Posted: Mon 1st Jun 2020

Contact tracing system for Wales starts today with onus on you to ‘do the right thing’ and self-isolate if asked

Wrexham.com for people living in or visiting the Wrexham area
This article is old - Published: Monday, Jun 1st, 2020

A population-wide contact tracing system is being rolled out across Wales as lockdown restrictions are eased, Health Minister Vaughan Gething has announced.

From today, anyone who has a positive coronavirus test result will be contacted by a team of contact tracers and asked for details of everyone they have had close contact with while they have had symptoms.

Close contact means anyone:

  • They have been within 1m of and had a face-to-face-conversation, had skin-to-skin contact with or have coughed on, or been in other forms of contact with for a minute or longer;
  • They have been within 2m of for more than 15 minutes
  • They have travelled in a vehicle with or sat near on public transport.

All these close contacts will be followed up and will be asked to self-isolate for 14 days as a precaution to prevent the virus spreading further.

From next Monday, 8 June, contact tracing will be supported by a new online system, which will give people the option to provide details of their close contacts electronically.

On Friday we asked the First Minister if someone gets contacted by a tracing team and told to isolate but refuses, what happens? We asked if there are there any penalties, and if so who does any enforcement and how it would be monitored.

First Minister Mark Drakeford said, “So a number of questions there, how will it be enforced and monitored? We will be doing that through our public health system and the contact tracers that we are going to employ.

“We will have daily figures of the number of people that our contact tracers are being asked to contact, we will have to rely on people’s willingness to do the right thing in Wales. That’s the basis on which we are proceeding.

“You have to have some trust in the local population, who have shown such astonishing commitment over the last 10 weeks, that they will go on with being willing to do the right thing. Because if you are being asked to self isolate, you are being asked to make your contribution to keep yourself safe and people who matter to you safe as well.

“I don’t anticipate we will reach a point where there are people wilfully acting in a way that would spread coronavirus to other people here in Wales. It’s not the sort of place we are, we don’t embark on this difficult journey together on the basis that we cannot trust one another to do the right thing.”

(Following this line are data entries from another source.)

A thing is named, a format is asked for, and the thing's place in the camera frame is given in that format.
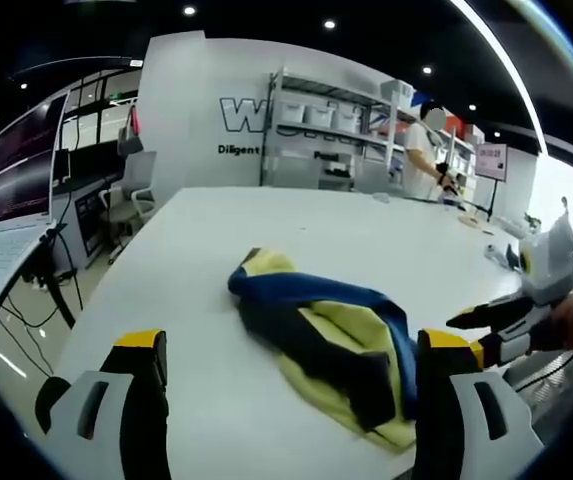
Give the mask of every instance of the black ceiling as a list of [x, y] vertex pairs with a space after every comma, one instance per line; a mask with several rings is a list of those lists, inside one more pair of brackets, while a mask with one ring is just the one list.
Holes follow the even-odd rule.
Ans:
[[[205, 30], [208, 37], [272, 40], [331, 52], [401, 78], [482, 126], [532, 128], [511, 79], [490, 47], [448, 0], [73, 2], [24, 0], [0, 6], [0, 128], [28, 106], [86, 73], [143, 58], [152, 36]], [[182, 15], [190, 3], [198, 13]], [[469, 0], [522, 74], [544, 132], [573, 144], [573, 72], [504, 0]], [[573, 8], [547, 0], [573, 41]], [[337, 28], [322, 28], [333, 18]], [[421, 73], [430, 64], [434, 74]], [[20, 90], [23, 82], [27, 90]], [[471, 112], [468, 105], [477, 105]]]

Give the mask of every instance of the sign board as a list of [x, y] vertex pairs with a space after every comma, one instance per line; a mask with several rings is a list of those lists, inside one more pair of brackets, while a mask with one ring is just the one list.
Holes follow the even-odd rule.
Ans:
[[477, 146], [475, 175], [499, 182], [506, 181], [508, 146], [485, 143]]

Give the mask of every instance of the white table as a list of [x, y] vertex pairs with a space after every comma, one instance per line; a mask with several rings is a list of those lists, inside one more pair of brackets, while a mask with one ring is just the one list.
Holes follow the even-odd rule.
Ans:
[[[98, 369], [125, 332], [168, 337], [168, 460], [183, 480], [373, 479], [408, 470], [301, 399], [250, 338], [226, 288], [248, 251], [286, 253], [300, 271], [374, 288], [411, 335], [513, 292], [516, 274], [483, 256], [516, 240], [457, 220], [452, 207], [270, 188], [180, 191], [128, 245], [71, 333], [57, 374]], [[476, 338], [480, 331], [465, 333]]]

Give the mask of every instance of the white shirt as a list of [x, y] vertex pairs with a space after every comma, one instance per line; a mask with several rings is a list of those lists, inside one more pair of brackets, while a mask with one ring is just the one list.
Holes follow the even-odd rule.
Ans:
[[[435, 153], [428, 140], [428, 130], [420, 122], [413, 123], [406, 130], [406, 151], [408, 150], [419, 150], [424, 160], [435, 166]], [[404, 157], [402, 184], [406, 195], [411, 197], [428, 199], [439, 194], [439, 189], [435, 188], [437, 181], [413, 165], [408, 154]]]

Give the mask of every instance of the gray chair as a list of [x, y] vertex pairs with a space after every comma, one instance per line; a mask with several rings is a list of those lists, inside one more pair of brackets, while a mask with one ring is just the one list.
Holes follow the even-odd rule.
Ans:
[[312, 158], [277, 157], [273, 159], [272, 186], [317, 189], [322, 162]]
[[[109, 189], [99, 192], [99, 199], [106, 208], [102, 219], [111, 227], [127, 227], [122, 231], [130, 230], [134, 235], [141, 224], [155, 212], [151, 183], [156, 155], [156, 152], [138, 152], [129, 155], [126, 158], [122, 180]], [[117, 258], [130, 240], [132, 235], [117, 237], [118, 246], [111, 252], [109, 263]]]
[[388, 193], [388, 169], [383, 161], [359, 159], [355, 164], [355, 190], [361, 193]]

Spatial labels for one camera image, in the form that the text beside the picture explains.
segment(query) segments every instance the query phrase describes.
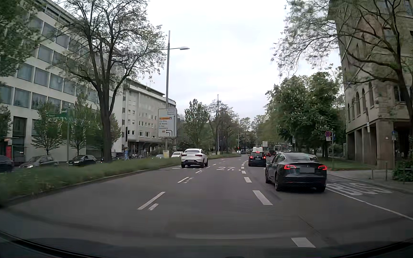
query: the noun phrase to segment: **arched window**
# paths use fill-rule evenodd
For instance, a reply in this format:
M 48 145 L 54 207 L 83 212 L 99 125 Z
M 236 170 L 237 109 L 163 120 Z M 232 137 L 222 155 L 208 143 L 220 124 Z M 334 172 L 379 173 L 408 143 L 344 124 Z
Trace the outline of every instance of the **arched window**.
M 369 102 L 371 107 L 374 106 L 374 91 L 372 91 L 372 83 L 369 82 Z
M 347 113 L 348 113 L 348 122 L 351 121 L 350 119 L 350 103 L 347 104 Z
M 359 93 L 356 92 L 356 114 L 361 115 L 361 105 L 359 104 Z
M 363 112 L 366 111 L 366 94 L 364 93 L 364 89 L 361 91 L 361 98 L 363 99 Z

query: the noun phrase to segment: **street lamp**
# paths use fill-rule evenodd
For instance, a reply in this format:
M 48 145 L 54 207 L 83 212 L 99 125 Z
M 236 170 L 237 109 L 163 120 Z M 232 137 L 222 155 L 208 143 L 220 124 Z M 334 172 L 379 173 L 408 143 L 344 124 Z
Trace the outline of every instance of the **street lamp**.
M 167 49 L 162 49 L 162 50 L 167 50 L 167 89 L 165 92 L 165 107 L 166 108 L 169 108 L 169 105 L 168 105 L 168 72 L 170 70 L 170 49 L 188 50 L 190 48 L 186 46 L 170 48 L 170 31 L 168 31 L 168 47 Z M 165 138 L 165 150 L 168 150 L 168 138 Z

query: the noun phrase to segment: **road sign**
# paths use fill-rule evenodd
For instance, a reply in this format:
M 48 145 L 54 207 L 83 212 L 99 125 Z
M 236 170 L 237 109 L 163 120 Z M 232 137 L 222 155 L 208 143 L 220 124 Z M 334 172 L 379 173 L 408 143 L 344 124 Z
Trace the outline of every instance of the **road sign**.
M 158 137 L 176 137 L 176 114 L 175 108 L 159 108 L 158 112 Z

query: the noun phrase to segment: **white van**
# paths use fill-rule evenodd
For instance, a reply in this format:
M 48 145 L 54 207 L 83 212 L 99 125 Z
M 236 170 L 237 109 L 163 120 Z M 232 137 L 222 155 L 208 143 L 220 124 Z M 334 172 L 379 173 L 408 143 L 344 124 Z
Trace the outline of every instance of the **white van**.
M 262 147 L 253 147 L 253 152 L 257 152 L 257 151 L 263 152 Z

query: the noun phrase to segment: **grass median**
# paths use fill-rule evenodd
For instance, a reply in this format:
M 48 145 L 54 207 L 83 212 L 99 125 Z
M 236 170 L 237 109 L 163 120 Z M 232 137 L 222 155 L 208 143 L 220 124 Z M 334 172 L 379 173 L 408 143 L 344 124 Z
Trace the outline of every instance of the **grass median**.
M 209 159 L 238 157 L 238 154 L 211 155 Z M 108 176 L 131 173 L 144 169 L 179 165 L 180 158 L 143 158 L 116 160 L 85 167 L 66 164 L 57 167 L 34 167 L 16 169 L 10 173 L 0 173 L 0 203 L 4 204 L 17 196 L 37 195 L 52 189 L 75 185 Z

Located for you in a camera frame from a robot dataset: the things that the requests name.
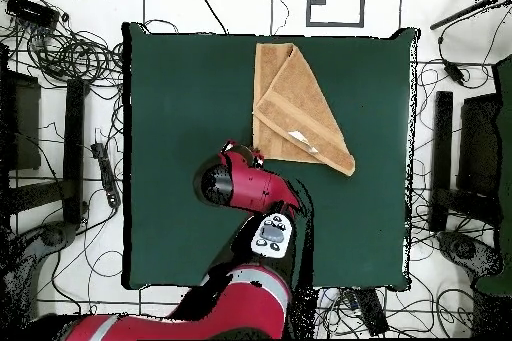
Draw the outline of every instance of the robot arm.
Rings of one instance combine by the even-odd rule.
[[[244,209],[249,216],[216,257],[202,285],[190,289],[172,314],[87,315],[71,322],[66,315],[58,339],[282,338],[292,300],[295,216],[300,206],[288,183],[263,170],[262,164],[258,153],[228,142],[196,173],[194,190],[201,201]],[[36,321],[29,331],[38,323],[55,325],[60,316]]]

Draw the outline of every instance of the black device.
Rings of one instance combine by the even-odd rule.
[[[8,96],[14,97],[10,129],[23,134],[16,136],[9,154],[9,170],[38,169],[39,149],[31,141],[39,141],[39,102],[41,86],[37,78],[12,70],[7,71]]]
[[[480,240],[449,231],[440,232],[437,239],[444,258],[463,267],[470,279],[496,275],[502,270],[499,253]]]
[[[121,205],[121,196],[117,190],[116,180],[110,165],[107,149],[102,143],[91,145],[92,156],[98,160],[101,172],[101,183],[107,194],[108,205],[117,209]]]
[[[59,12],[29,0],[7,0],[6,12],[47,32],[54,31],[59,21]]]
[[[496,119],[503,103],[497,94],[466,98],[461,109],[457,188],[484,196],[499,187],[499,132]]]
[[[380,304],[377,291],[374,288],[354,289],[353,293],[361,310],[361,319],[368,328],[370,335],[375,337],[388,331],[388,321]]]

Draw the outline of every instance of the towel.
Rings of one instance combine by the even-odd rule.
[[[293,44],[257,44],[253,146],[266,159],[324,163],[352,175],[355,160],[315,75]]]

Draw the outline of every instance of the towel fold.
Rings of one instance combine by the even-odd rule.
[[[257,44],[253,146],[266,159],[325,163],[352,175],[354,158],[315,75],[293,44]]]

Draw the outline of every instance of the black cable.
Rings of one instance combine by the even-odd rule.
[[[173,27],[173,29],[174,29],[174,33],[179,34],[179,31],[178,31],[178,28],[176,27],[176,25],[174,23],[172,23],[172,22],[167,21],[167,20],[151,19],[151,20],[148,20],[146,23],[144,23],[144,26],[147,28],[150,23],[154,23],[154,22],[164,23],[166,25],[171,25]]]
[[[466,297],[469,297],[471,300],[473,300],[473,296],[471,296],[470,294],[468,294],[467,291],[464,291],[460,288],[448,288],[444,291],[442,291],[438,296],[437,296],[437,299],[435,301],[435,305],[436,305],[436,313],[437,313],[437,319],[438,319],[438,322],[439,322],[439,325],[441,327],[441,330],[443,331],[444,335],[446,335],[447,338],[450,338],[450,335],[448,334],[448,332],[446,331],[446,328],[444,327],[444,324],[442,322],[442,318],[441,318],[441,312],[440,312],[440,307],[441,307],[441,304],[440,304],[440,300],[441,300],[441,297],[443,297],[445,294],[447,293],[450,293],[450,292],[457,292],[457,293],[460,293],[460,294],[463,294],[465,295]],[[464,321],[460,320],[460,319],[457,319],[459,322],[461,322],[464,326],[466,326],[467,328],[471,329],[471,326],[467,325]]]
[[[288,17],[290,16],[290,9],[286,5],[286,3],[283,0],[279,0],[279,1],[286,8],[286,17],[284,19],[284,23],[276,29],[276,31],[274,32],[274,35],[277,35],[277,32],[279,32],[279,29],[284,28],[286,26],[286,23],[288,22]]]
[[[208,9],[210,10],[210,12],[213,14],[213,17],[215,17],[215,19],[217,20],[217,22],[219,22],[219,25],[221,26],[222,30],[224,31],[224,34],[228,34],[228,31],[226,30],[226,28],[224,27],[224,25],[222,24],[222,22],[220,21],[220,19],[217,17],[217,15],[215,14],[215,12],[213,11],[212,9],[212,6],[210,5],[210,3],[208,2],[208,0],[203,0],[206,5],[208,6]]]
[[[63,293],[58,287],[57,287],[57,284],[55,284],[55,273],[57,272],[57,269],[59,268],[59,264],[60,264],[60,250],[57,252],[57,263],[55,265],[55,268],[53,269],[53,272],[52,272],[52,277],[51,277],[51,283],[52,283],[52,286],[53,288],[55,289],[55,291],[57,291],[57,293],[59,293],[62,297],[65,297],[66,299],[68,299],[70,302],[76,304],[76,306],[78,307],[78,315],[81,315],[82,314],[82,307],[80,306],[80,303],[78,303],[75,299],[73,299],[72,297],[69,297],[67,294]]]
[[[501,3],[497,3],[497,4],[494,4],[494,5],[491,5],[491,6],[487,6],[483,9],[480,9],[478,10],[477,12],[475,13],[471,13],[469,14],[468,16],[465,16],[465,17],[462,17],[460,19],[457,19],[455,20],[454,22],[450,23],[449,25],[447,25],[443,31],[441,32],[441,35],[439,36],[438,38],[438,50],[439,50],[439,56],[441,57],[444,65],[445,65],[445,70],[449,73],[450,77],[452,77],[452,79],[454,81],[456,81],[459,85],[461,85],[462,87],[466,88],[466,89],[477,89],[477,88],[480,88],[482,86],[484,86],[487,81],[489,80],[489,78],[492,78],[490,75],[489,75],[489,71],[487,70],[487,68],[485,68],[485,62],[487,61],[487,58],[489,57],[489,54],[491,53],[491,49],[494,45],[494,41],[496,39],[496,35],[498,33],[498,30],[500,29],[501,25],[504,23],[505,21],[505,18],[510,14],[510,11],[512,10],[512,6],[508,9],[508,11],[505,13],[505,15],[503,16],[503,19],[500,21],[500,23],[498,24],[495,32],[494,32],[494,36],[492,38],[492,41],[491,41],[491,45],[489,46],[489,49],[487,51],[487,54],[484,58],[484,60],[482,61],[480,67],[481,67],[481,70],[482,72],[485,74],[485,80],[480,84],[480,85],[476,85],[476,86],[468,86],[468,85],[465,85],[462,80],[462,72],[460,71],[460,68],[459,68],[459,65],[455,64],[455,63],[452,63],[450,62],[449,60],[447,60],[444,56],[443,56],[443,52],[442,52],[442,48],[441,48],[441,45],[443,44],[444,42],[444,35],[446,33],[446,31],[451,28],[452,26],[456,25],[457,23],[460,23],[464,20],[468,20],[472,17],[475,17],[477,15],[479,15],[480,13],[482,12],[485,12],[485,11],[489,11],[491,9],[494,9],[494,8],[498,8],[498,7],[503,7],[503,6],[506,6],[508,4],[512,3],[512,0],[505,0]]]
[[[93,229],[94,227],[98,226],[98,225],[101,225],[105,222],[108,222],[110,219],[112,219],[115,215],[117,214],[117,209],[113,210],[111,213],[110,213],[110,216],[108,216],[106,219],[104,219],[103,221],[91,226],[88,228],[88,230],[91,230]],[[87,245],[87,248],[91,246],[91,244],[94,242],[94,240],[96,240],[96,238],[98,237],[98,234],[99,232],[94,236],[94,238],[91,240],[91,242]],[[69,262],[58,274],[55,275],[54,278],[57,278],[62,272],[64,272],[67,268],[69,268],[69,266],[71,266],[71,264],[73,264],[81,255],[83,254],[83,251],[81,251],[71,262]],[[50,285],[51,281],[48,281],[45,285],[43,285],[37,292],[37,294],[39,294],[46,286]]]

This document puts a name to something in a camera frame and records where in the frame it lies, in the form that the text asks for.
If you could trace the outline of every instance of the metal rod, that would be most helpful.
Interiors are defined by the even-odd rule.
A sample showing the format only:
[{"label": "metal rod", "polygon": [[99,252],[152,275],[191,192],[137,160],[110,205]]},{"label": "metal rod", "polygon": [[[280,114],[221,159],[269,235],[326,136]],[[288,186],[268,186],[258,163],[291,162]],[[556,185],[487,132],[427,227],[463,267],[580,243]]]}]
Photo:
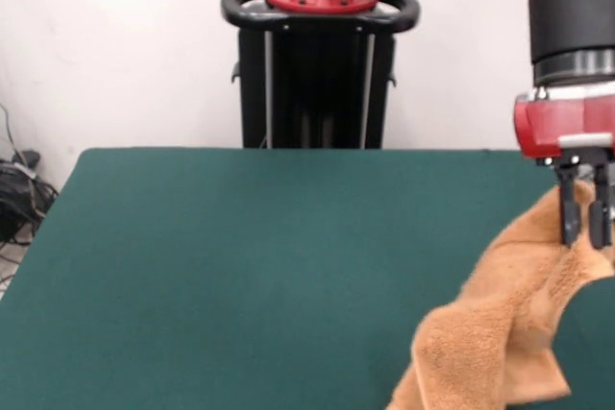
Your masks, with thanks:
[{"label": "metal rod", "polygon": [[363,113],[361,114],[361,139],[360,148],[365,149],[367,143],[367,120],[369,118],[369,100],[372,93],[372,74],[374,71],[374,49],[376,36],[370,34],[367,37],[367,53],[365,58],[365,76],[363,83]]},{"label": "metal rod", "polygon": [[273,148],[273,33],[265,33],[265,105],[267,149]]}]

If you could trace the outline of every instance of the black handle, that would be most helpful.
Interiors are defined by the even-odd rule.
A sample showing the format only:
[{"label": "black handle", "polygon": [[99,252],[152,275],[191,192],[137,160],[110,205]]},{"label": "black handle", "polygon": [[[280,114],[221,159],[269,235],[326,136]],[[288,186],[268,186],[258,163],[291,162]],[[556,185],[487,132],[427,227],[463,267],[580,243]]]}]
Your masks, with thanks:
[{"label": "black handle", "polygon": [[271,32],[319,32],[397,34],[418,23],[421,7],[417,0],[379,0],[398,12],[378,10],[354,14],[312,14],[283,12],[275,8],[246,9],[254,0],[222,0],[222,15],[231,24],[244,29]]}]

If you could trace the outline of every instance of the green table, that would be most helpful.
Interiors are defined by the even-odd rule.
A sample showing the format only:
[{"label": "green table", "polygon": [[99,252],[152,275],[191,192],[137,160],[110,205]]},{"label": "green table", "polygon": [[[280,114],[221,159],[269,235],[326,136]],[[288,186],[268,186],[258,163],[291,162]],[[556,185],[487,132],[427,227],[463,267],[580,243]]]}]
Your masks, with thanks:
[{"label": "green table", "polygon": [[[0,302],[3,408],[378,410],[419,319],[552,174],[517,153],[133,149],[80,159]],[[555,350],[615,402],[615,283]]]}]

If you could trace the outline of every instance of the cloth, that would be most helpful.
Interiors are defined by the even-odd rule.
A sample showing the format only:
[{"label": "cloth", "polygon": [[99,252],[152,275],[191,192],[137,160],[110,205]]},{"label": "cloth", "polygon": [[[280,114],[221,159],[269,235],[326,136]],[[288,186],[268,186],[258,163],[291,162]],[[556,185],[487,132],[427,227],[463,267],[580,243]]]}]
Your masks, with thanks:
[{"label": "cloth", "polygon": [[570,249],[559,242],[558,192],[506,227],[456,299],[417,326],[389,410],[504,410],[570,394],[552,349],[562,313],[580,289],[615,273],[613,249],[590,243],[593,186],[576,183],[582,228]]}]

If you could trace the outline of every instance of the white wall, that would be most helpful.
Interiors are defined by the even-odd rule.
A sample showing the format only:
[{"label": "white wall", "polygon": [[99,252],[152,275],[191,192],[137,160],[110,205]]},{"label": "white wall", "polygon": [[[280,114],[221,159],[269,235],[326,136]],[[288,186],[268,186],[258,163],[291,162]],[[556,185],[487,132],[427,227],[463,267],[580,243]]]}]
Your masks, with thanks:
[{"label": "white wall", "polygon": [[[514,147],[527,0],[420,1],[385,147]],[[239,146],[235,40],[219,0],[0,0],[0,97],[58,185],[90,146]]]}]

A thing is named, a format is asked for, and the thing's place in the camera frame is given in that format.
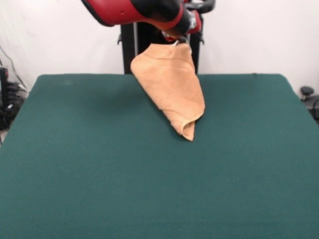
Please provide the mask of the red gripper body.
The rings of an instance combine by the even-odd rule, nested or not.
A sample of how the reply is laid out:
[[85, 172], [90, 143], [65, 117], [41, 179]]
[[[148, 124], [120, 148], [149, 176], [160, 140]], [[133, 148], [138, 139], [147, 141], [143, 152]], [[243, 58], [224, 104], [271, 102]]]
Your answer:
[[187, 34], [201, 31], [201, 19], [197, 11], [184, 11], [180, 20], [167, 30], [162, 30], [162, 34], [167, 41], [174, 41]]

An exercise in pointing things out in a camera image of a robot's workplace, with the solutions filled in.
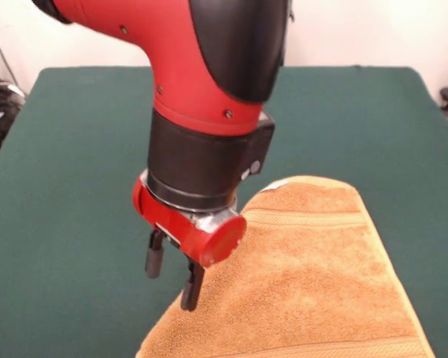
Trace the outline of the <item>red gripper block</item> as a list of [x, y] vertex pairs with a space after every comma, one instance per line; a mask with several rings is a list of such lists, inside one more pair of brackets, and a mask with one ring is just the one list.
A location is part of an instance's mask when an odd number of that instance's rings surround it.
[[160, 276], [166, 234], [188, 256], [188, 276], [182, 290], [181, 309], [192, 312], [198, 304], [204, 268], [220, 263], [232, 254], [246, 232], [246, 220], [233, 207], [217, 213], [192, 213], [162, 204], [152, 195], [147, 179], [145, 170], [138, 177], [132, 194], [136, 211], [157, 228], [149, 238], [146, 275], [150, 279]]

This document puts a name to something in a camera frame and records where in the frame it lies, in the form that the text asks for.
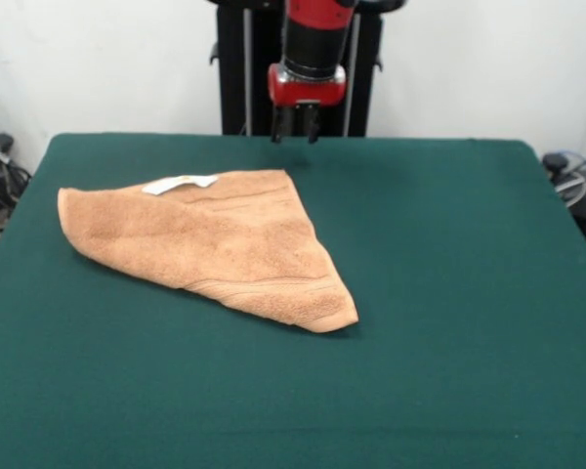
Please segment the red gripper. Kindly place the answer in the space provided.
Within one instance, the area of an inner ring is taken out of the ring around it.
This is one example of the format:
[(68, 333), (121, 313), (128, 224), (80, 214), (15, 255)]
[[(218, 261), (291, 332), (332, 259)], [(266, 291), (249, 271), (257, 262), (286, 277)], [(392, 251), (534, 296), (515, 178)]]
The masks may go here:
[(318, 139), (320, 122), (319, 107), (334, 107), (346, 94), (347, 75), (338, 65), (335, 74), (328, 80), (311, 81), (292, 74), (283, 64), (271, 64), (268, 70), (268, 88), (272, 109), (273, 143), (280, 144), (284, 137), (285, 107), (306, 106), (306, 134), (308, 142)]

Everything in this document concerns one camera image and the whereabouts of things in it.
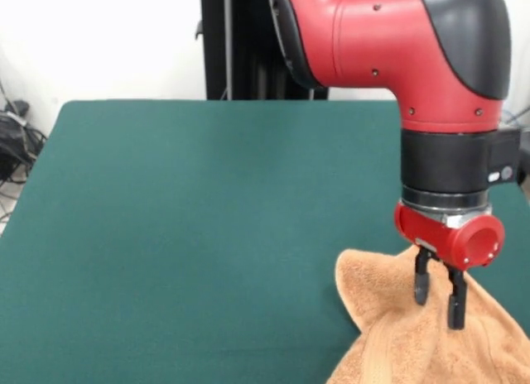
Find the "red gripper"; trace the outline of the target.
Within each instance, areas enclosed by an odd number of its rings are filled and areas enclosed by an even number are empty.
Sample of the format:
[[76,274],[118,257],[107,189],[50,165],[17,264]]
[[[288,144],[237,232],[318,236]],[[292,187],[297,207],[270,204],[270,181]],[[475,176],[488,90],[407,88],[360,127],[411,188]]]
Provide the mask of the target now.
[[394,221],[404,238],[422,246],[415,259],[416,303],[424,305],[428,297],[430,275],[427,267],[432,251],[447,263],[446,269],[452,284],[448,302],[448,327],[462,330],[465,327],[468,288],[463,271],[475,266],[487,266],[498,256],[505,237],[502,222],[492,214],[479,214],[453,228],[402,203],[395,208]]

Health Minister Vaughan Gething said: “Today’s roll-out of the contact tracing element of our Test, Trace, Protect strategy is a significant step forward in the gradual move out of lockdown.

“Over the last few months, thanks to the help of the public and the way they have followed the stay-at-home rules, we have managed to slow the spread of the virus to the point where we can today ease the regulations to enable family and friends to meet again.

“Contact tracing is a tried and tested method of bringing outbreaks of infectious diseases under control and we hope it will do the same with coronavirus – but for it to be successful, we need everyone’s help and cooperation in sharing details about their movements and contacts. We also need people to self-isolate if they may be at risk.

“The scientific advice is clear – we need a contact tracing system in place before we begin to lift restrictions further.”

Health boards and local authorities are working together to deliver contact tracing. The system has been trialled in four health board areas over the last two weeks and more than 600 contact tracers have so far been employed. This number is likely to rise as the system is rolled out.

Testing capacity has been increased to support contact tracing and home tests and tests at the drive-through centres for both critical workers and the public can be booked online.